ASSIGNMENT
Take every line from the data that has the word "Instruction" in it.

SOURCE RECORDS
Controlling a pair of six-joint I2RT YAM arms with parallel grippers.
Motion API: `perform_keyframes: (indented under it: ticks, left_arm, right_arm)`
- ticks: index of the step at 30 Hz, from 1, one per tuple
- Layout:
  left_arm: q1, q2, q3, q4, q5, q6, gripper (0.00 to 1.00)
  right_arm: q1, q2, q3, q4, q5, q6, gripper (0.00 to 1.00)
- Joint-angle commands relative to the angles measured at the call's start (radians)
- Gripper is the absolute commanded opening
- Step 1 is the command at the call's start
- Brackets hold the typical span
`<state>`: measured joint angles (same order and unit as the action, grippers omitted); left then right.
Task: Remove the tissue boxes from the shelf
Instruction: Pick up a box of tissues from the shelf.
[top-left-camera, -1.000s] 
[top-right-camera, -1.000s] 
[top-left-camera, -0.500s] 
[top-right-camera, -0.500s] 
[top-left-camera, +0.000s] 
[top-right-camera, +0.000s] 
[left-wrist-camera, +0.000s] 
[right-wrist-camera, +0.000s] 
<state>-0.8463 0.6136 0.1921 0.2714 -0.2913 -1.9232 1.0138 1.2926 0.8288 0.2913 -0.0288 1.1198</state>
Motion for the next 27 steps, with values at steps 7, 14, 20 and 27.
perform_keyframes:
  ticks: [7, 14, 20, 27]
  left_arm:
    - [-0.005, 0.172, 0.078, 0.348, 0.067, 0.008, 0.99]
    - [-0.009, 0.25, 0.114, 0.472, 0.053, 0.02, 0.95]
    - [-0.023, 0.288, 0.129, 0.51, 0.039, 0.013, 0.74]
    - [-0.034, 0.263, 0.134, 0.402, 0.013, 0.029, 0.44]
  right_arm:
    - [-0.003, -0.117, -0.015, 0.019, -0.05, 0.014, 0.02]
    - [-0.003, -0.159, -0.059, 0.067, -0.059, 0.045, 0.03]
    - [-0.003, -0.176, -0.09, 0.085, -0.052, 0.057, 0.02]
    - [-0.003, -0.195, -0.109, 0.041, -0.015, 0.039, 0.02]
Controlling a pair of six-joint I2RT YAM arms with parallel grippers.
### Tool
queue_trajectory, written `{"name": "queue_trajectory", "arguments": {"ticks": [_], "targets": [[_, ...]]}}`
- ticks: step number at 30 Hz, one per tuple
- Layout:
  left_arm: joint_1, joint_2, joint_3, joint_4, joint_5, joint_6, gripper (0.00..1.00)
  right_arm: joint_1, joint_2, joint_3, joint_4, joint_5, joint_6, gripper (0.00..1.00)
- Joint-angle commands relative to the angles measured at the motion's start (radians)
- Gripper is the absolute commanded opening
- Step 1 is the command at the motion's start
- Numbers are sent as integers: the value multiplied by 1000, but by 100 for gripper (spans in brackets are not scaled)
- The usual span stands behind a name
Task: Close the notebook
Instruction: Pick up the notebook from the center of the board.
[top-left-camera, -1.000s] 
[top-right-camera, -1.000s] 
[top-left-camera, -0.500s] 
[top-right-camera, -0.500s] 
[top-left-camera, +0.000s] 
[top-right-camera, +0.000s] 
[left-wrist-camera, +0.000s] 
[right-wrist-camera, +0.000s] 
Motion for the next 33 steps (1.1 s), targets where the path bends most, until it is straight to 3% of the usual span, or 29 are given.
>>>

REPLY
Instruction: Pick up a box of tissues from the shelf.
Instruction: Pick up the notebook from the center of the board.

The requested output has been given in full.